Abstract

AbstractBreeding birds can generally be thought of as having evolved life-history traits that tend to maximize lifetime reproductive success. Within this broad pattern, many variations are possible because all traits are co-evolved with numerous others in complex ways. Clutch-size, for example, has long been understood to be frequently lower than the number of young parents are capable of supporting by working at their top capacity, especially in long-lived species. Nevertheless, studies of species with fatal competition among nestmates have shown that parents routinely create one offspring more than they normally will raise, as if counting on brood-reduction to trim family size after hatching. Three general and mutually compatible parental incentives for initial over-production have been identified, with David Lack's resource-tracking hypothesis having received the most attention. Extra sibs can also assist each other in some circumstances, but a third explanation for over-production that has been around for nearly four decades, the insurance hypothesis, has been surprisingly overlooked and, in some cases, actively challenged.

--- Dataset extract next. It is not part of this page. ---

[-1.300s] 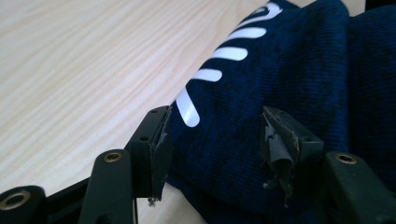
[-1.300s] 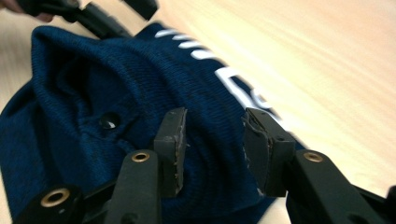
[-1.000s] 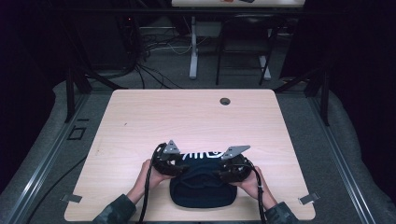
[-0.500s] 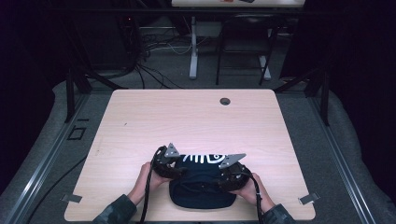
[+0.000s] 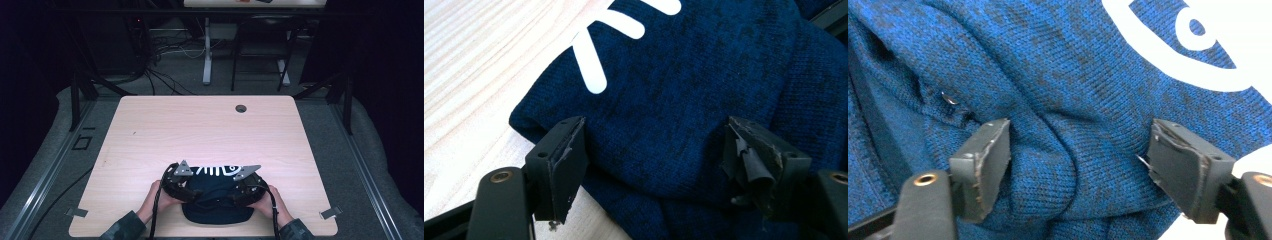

It simply posits that parents create extra offspring as back-ups for members of the core brood that chance to die very early. We propose that the skepticism over the role of insurance is misdirected, that having a back-up is virtually automatic as a contributing incentive to parents and, in some taxa, that it provides a necessary and totally sufficient explanation for over-production. Some empirical approaches to the study of the insurance hypothesis are reviewed, in hopes of encouraging further field study of over-production in general, because that process underlies much of the internal conflict observed in avian families.